Os dados revelam que os eventos climáticos causaram prejuízos em pouco mais de 30 mil propriedades rurais, afetando, ao todo, 1.606 localidades do estado. Os primeiros temporais ocorreram entre 20 e 23 de julho e atingiram principalmente a região Norte. Entre os dias 27 e 29, as regiões da Serra, dos Vales e da Campanha foram atingidas por novas chuvas intensas, acompanhadas de ventos fortes e granizo. No mesmo período, um tornado atingiu os municípios de Sete de Setembro, Giruá e Senador Salgado Filho, causando danos em propriedades rurais.
Infraestrutura rural é uma das mais afetadas
Segundo o relatório, a infraestrutura rural foi uma das áreas mais prejudicadas pelos temporais, com danos ao escoamento da produção em 485 comunidades e problemas em mais de 18 mil quilômetros de estradas vicinais.
A quantidade de produtores afetados pelos eventos chega a 2.343. Os temporais danificaram 1.730 casas, 204 silos, 1.396 galpões, 223 estufas de horticultura e 183 açudes utilizados para a irrigação de plantações e a criação de peixes.
Prática de piscicultura para criação de peixes (Foto: reprodução/Anadolu/Getty Images Embed)
As regiões também enfrentam problemas no abastecimento de água, com 173 fontes contaminadas e mais de 1.200 famílias sem acesso à água própria para consumo. A situação preocupa estudiosos, que apontam a necessidade de ações emergenciais para garantir o fornecimento à população atingida.
Tabaco e lavouras de inverno registram perdas
Entre as culturas prejudicadas pelos eventos e avaliadas no levantamento, o tabaco registrou o maior volume de perdas. Foram 40 mil toneladas perdidas em uma área de 2,8 mil hectares, com um total de 788 produtores afetados. Além dos danos às plantações, o relatório aponta avarias em 16 estufas de cura.
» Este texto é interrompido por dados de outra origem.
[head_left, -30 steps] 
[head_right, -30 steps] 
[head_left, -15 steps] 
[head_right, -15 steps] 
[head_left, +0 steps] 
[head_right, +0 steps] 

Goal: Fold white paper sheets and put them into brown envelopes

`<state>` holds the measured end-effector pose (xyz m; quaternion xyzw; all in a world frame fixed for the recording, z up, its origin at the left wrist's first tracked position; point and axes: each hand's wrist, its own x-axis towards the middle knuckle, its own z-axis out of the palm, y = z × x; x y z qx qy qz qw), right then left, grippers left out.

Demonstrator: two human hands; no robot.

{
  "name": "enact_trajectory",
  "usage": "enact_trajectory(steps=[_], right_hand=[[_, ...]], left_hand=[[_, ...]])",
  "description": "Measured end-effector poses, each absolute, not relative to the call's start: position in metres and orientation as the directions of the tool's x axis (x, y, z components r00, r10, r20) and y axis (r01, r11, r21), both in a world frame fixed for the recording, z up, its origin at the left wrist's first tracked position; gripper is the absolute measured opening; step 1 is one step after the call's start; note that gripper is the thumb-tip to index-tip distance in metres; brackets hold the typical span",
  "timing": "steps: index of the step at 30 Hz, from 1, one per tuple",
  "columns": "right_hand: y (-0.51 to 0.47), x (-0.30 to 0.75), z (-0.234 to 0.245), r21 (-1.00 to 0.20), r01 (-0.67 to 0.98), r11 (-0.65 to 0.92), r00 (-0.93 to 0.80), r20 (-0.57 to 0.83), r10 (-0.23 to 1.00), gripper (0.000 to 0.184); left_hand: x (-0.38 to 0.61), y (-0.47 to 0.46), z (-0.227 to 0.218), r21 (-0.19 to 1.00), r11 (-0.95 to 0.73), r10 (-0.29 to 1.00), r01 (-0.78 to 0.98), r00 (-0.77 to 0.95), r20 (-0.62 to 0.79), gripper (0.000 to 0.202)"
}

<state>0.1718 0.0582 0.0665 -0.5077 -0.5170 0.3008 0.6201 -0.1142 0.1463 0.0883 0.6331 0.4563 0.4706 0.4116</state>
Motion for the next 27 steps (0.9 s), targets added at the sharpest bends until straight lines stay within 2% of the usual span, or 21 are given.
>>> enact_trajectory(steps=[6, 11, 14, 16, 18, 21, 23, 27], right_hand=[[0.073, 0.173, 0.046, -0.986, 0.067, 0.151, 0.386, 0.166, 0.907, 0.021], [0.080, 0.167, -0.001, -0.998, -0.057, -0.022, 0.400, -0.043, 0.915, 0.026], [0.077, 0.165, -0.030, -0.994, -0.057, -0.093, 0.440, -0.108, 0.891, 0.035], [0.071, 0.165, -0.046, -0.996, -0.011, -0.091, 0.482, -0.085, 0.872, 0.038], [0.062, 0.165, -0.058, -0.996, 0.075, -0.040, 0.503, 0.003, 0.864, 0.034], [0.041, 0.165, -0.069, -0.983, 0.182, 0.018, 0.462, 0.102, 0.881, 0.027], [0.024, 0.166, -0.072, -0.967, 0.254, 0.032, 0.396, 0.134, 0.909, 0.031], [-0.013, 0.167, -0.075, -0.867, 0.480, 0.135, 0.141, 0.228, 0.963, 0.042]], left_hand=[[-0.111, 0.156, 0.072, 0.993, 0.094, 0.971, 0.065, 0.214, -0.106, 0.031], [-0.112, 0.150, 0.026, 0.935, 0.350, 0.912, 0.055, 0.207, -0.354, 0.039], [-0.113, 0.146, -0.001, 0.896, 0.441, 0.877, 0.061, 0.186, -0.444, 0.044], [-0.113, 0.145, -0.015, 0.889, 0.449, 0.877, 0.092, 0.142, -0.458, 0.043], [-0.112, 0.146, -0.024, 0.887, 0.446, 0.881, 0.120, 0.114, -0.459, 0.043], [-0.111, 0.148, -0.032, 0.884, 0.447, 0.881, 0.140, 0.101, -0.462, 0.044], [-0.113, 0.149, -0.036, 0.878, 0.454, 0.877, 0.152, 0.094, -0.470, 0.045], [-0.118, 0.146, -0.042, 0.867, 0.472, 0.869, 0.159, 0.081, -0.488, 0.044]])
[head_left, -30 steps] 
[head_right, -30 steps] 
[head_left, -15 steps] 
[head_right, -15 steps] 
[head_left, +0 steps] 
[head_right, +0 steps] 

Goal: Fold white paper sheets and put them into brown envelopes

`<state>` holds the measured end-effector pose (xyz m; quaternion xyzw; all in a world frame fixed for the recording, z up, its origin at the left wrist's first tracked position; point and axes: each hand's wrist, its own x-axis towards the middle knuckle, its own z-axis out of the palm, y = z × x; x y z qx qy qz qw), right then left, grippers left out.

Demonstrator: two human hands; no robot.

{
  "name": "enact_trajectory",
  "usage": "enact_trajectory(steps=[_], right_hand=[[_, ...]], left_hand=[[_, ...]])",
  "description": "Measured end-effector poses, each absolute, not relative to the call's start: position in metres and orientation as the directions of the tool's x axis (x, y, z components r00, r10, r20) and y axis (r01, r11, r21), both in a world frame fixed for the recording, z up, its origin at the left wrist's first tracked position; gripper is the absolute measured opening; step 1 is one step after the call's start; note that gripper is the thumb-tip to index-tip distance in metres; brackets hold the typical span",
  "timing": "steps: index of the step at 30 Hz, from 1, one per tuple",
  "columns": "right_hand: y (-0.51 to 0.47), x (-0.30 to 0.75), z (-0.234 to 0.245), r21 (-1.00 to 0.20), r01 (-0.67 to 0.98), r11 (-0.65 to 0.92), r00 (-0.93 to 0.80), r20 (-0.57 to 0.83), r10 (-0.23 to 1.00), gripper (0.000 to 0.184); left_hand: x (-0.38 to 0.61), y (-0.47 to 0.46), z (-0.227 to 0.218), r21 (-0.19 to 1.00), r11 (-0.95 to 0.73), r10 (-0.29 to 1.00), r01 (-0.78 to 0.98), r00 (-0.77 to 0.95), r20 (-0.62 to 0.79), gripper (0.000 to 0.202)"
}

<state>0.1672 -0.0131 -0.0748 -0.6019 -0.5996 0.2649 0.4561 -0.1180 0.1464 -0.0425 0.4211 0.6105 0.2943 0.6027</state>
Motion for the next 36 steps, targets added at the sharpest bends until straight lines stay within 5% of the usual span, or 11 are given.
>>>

O tornado e os temporais também causaram danos às plantações de inverno no Rio Grande do Sul. Somente nas regiões com lavouras de grãos, mais de 79 mil hectares foram atingidos, resultando na perda de mais de 34 mil toneladas de trigo e canola.
O trigo foi o cultivo mais impactado pelos eventos climáticos, com 40 mil hectares atingidos, 19,5 mil toneladas perdidas e prejuízos para 1.969 produtores. Na sequência, a canola aparece com 18,5 mil hectares atingidos e perdas de 7,7 mil toneladas de grãos.
Cultivo de trigo foi um dos mais prejudicados (Foto: reprodução/Bloomberg/Getty Images Embed)
No cultivo de hortaliças, chamado de olericultura, os prejuízos somaram mais de 61,5 mil toneladas. A batata foi uma das culturas mais prejudicadas, com 37,8 mil toneladas perdidas, enquanto a cebola registrou perdas de 3.805 toneladas.
Na fruticultura, as perdas chegaram a 6,9 mil toneladas. As plantações de frutas cítricas foram as mais prejudicadas, com destaque para a laranja e a bergamota. Ao todo, 493 produtores foram atingidos, número próximo da totalidade dos produtores de frutas contabilizados no levantamento.
Pecuária sofre com danos nas estradas e pastagens
A pecuária também sofreu os impactos dos temporais. Foram contabilizadas as mortes de 51 suínos, 43 bovinos de corte e 25 bovinos de leite, além da perda de 17,4 toneladas de peixes e de 30 caixas de apicultura utilizadas na produção de mel.
Prática de apicultura também foi afetada (Foto: reprodução/Omar Ashtawy/Getty Images Embed)
Por causa das estradas danificadas, as propriedades rurais enfrentam dificuldades de acesso e de distribuição de produtos para outras regiões. Com isso, mais de 192 mil litros de leite deixaram de ser coletados por dia, totalizando mais de 2,3 milhões de litros que não puderam ser comercializados.
Além disso, o relatório aponta que mais de 100 mil hectares de pastagens foram atingidos, com redução de até 27% na produtividade. O impacto prejudica a alimentação dos rebanhos e contribui para o aumento dos custos de produção.